WORK REQUEST: The word "pale" marks the lines to find; copy every such line from the data below.

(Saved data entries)
○ ○ ○ ○ ○

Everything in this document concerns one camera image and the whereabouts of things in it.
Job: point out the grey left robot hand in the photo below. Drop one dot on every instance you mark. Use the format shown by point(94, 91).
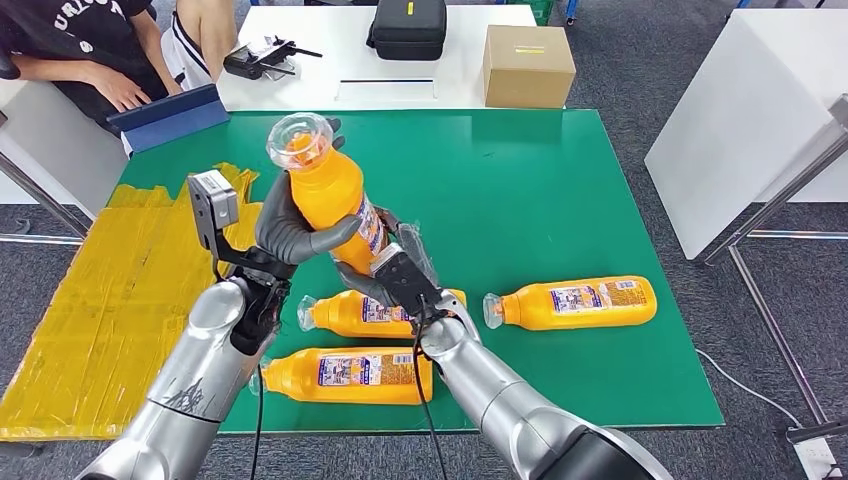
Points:
point(285, 235)

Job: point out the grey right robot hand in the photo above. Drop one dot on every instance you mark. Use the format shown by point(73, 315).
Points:
point(420, 248)

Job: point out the orange detergent bottle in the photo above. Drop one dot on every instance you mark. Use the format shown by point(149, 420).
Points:
point(371, 394)
point(576, 319)
point(344, 319)
point(324, 192)

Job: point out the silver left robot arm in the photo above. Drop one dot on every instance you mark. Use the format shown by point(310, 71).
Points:
point(192, 371)

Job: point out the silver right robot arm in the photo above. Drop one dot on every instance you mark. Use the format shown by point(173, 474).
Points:
point(503, 404)

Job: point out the green table mat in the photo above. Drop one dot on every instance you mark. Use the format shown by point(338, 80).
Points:
point(517, 199)

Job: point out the blue tablet case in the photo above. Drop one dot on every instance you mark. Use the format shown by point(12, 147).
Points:
point(172, 121)

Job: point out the black remote controller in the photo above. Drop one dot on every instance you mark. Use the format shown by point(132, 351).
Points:
point(248, 63)

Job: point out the brown cardboard box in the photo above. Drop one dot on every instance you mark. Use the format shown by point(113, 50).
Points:
point(528, 71)

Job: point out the person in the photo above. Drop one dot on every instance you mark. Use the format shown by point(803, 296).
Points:
point(93, 53)
point(212, 33)

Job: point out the yellow taped plastic sheet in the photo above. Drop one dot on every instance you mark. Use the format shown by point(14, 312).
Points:
point(79, 298)

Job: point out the black carrying case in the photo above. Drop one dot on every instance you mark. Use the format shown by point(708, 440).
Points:
point(407, 32)

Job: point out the white desk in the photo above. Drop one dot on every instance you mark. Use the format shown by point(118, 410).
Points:
point(53, 166)

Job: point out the green plastic crate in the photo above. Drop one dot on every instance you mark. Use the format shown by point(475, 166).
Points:
point(540, 10)

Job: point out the blue metal leg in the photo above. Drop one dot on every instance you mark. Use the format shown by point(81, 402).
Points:
point(571, 10)

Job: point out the large white table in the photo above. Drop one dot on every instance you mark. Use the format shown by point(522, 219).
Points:
point(748, 119)

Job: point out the white power strip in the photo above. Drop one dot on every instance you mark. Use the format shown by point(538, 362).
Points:
point(818, 460)

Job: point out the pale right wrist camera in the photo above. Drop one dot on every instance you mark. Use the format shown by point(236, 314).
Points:
point(404, 281)

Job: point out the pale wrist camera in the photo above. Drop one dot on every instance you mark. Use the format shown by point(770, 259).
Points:
point(213, 199)
point(404, 281)

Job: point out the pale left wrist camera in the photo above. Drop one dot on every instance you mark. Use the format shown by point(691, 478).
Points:
point(213, 199)

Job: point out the metal table leg frame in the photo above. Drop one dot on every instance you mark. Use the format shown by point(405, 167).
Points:
point(40, 192)

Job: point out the metal stand frame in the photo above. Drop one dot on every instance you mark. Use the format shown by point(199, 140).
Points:
point(782, 192)

○ ○ ○ ○ ○

RESULT BELOW:
Job: point out the pale right wrist camera in the photo above. Drop one dot on every instance you mark. Use the format shown by point(236, 314).
Job: point out the pale wrist camera in the photo above. Drop one dot on every instance you mark. Use the format shown by point(770, 259).
Job: point out the pale left wrist camera in the photo above. Drop one dot on every instance you mark. Use the format shown by point(691, 478).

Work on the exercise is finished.